I’ll be glad to do that free of charge.”

“I… I was just thinking of putting it in my savings account.”

“That pays next to nothing, which is why banks have all the money. Please let me set that up for you. It won’t be a huge amount, but I believe I can get it to generate over ten thousand a year, and some of it is tax free.”

“Ten thousand!” she exclaimed. “Dollars? A year?”

He was a bit taken aback but nodded and said, “Yes. The interest will go in each month for the bonds and with the dividends when they are declared and distributed.”

“Thank you so much, Mr. Nash.”

“It’s Walter, remember?”

“Yes, but with this business stuff and all, I really think you’re Mr. Nash.”

He smiled at the compliment. “How is your mother?”

“She’s awake again, if you’d like to say goodbye.”

She led him upstairs where Alice was now propped up in bed. The woman watched Nash like a hawk as he approached.

“Momma, this is Walter Nash, Ty’s son. And we get to stay here. Momma, do you understand me? Walter is helping us, so that this is our house for now.”

Alice continued to eye Nash with an unfriendly look. “You really Ty’s son?” she said in a voice raspy and faint.

“I am, yes.”

“You sure don’t look the part.”

Nash glanced down at his suit and tie and polished shoes. “No, I suppose I don’t.”

He gazed back up at her. And in that look, there seemed, at least to Nash, to be a bit of a bonding moment.

Alice said, “Sons ought to be different from their fathers. Otherwise, what’s the point?”

“I think so, too,” said Nash with a smile.

“But,” began Alice.

“But what?” said Nash pleasantly.

“But I see some of Ty in you.”

“Your eyes are better than mine then,” joked Nash.

However, Alice didn’t crack a smile. “I been around a long time, son. Seen a lot. And I see Ty in you.”

Nash looked at her awkwardly until Parker, sensing his discomfort, quickly said, “Walter was just leaving. He wanted to say goodbye.”

“Goodbye, Walter. Thanks for the house.”

“Well, you can thank my father for that, Alice. But on that point he and I are in complete agreement.”

She then gave him an endearing smile and it hurt his heart, because Nash thought it quite likely that this would be the last time he would see the woman. And he also thought about what she had said.

She can see some of my father in me?

No one had ever said that before. Quite the opposite, in fact.

He had heard some of the dads of his few friends growing up discussing in quiet tones how a combat warrior like Ty Nash—a man’s man, as Shock had said at the funeral service—could have a son like him.

And even as a youngster, the precocious Nash understood it was not meant to be a compliment.

He started to walk out to the Range Rover but then changed direction and ventured into the backyard.
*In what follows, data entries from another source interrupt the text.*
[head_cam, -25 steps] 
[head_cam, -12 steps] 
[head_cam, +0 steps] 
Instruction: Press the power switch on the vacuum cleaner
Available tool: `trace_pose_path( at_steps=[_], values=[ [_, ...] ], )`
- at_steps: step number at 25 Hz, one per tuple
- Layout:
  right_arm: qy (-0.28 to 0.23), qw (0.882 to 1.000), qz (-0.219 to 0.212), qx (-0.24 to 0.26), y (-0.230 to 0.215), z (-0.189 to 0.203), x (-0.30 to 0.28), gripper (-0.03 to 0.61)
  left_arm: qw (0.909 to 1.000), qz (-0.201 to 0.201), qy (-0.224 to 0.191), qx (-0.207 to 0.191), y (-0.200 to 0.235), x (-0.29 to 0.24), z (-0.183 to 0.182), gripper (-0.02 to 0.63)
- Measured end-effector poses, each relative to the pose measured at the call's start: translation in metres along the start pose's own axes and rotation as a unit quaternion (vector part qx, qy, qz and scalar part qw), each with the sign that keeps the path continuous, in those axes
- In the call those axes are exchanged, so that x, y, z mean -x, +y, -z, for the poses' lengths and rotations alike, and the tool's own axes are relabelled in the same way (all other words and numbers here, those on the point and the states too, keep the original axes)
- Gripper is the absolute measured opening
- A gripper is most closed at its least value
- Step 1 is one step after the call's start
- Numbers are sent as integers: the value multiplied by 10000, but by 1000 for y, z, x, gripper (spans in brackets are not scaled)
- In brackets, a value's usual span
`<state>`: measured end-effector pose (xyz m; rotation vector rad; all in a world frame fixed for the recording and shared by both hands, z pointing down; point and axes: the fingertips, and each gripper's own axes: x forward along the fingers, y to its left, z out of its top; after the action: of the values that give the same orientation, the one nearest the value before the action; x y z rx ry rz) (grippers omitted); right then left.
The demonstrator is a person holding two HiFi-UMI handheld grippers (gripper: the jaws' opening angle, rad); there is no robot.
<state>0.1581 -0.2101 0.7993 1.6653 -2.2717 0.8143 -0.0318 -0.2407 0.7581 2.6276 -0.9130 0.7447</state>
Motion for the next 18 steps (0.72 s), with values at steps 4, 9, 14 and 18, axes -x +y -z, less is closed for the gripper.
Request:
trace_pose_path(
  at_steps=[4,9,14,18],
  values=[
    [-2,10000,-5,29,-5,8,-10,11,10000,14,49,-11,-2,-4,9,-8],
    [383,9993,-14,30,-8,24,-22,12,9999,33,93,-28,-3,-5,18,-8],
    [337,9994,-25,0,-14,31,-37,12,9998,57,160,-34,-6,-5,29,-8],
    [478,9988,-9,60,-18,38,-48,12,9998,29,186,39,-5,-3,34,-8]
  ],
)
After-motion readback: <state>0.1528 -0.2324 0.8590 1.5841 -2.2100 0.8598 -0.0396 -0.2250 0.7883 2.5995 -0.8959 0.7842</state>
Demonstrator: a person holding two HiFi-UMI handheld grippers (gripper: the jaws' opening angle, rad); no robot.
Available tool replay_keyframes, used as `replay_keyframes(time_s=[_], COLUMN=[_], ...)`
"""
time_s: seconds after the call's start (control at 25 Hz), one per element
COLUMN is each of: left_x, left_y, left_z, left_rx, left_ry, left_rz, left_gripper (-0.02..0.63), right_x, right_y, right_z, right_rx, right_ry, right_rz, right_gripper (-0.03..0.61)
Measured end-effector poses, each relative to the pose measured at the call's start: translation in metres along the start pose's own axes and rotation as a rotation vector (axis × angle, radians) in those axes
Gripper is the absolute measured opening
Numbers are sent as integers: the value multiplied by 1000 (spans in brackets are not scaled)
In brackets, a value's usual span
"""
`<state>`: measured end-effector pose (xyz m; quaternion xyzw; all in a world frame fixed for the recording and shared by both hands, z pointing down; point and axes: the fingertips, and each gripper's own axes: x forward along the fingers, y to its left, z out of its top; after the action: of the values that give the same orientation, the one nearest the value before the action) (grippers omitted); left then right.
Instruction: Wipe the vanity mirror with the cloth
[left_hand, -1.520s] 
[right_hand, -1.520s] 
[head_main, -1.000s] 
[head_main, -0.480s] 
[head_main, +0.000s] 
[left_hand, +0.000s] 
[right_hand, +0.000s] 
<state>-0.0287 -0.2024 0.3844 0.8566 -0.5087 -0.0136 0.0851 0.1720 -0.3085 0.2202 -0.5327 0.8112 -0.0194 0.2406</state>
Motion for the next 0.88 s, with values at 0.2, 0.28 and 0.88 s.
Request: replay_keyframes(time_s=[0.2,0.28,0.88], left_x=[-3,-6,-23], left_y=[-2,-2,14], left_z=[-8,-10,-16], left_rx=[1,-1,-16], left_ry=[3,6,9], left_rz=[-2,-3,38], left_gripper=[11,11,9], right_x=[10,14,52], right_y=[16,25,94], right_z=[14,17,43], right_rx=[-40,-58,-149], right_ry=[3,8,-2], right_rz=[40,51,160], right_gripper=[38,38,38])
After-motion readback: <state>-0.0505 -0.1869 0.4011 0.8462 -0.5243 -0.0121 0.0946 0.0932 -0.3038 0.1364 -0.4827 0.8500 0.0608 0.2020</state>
Miraculously, the house next door still had the old doghouse from his younger days.

He leaned on the chain-link fence, closed his eyes, and imagined himself a little boy again sneaking over there to play with his furry chum, Rusty.

When he opened his eyes he saw a little boy emerge from the back of the house followed by a yapping and bouncy terrier puppy.

He saw Nash and waved. Nash waved back and asked, “What’s your dog’s name?”

“Sup.”

“Sup?”

“Like, ‘what’s up?’ You know.”

“Yes. Right.” He pointed to the doghouse. “Does Sup stay in there?”

“No way, mister. He sleeps with me.”

“Very smart,” said Nash. When the boy’s mother came out of the house and gave Nash a suspicious look, he turned and left.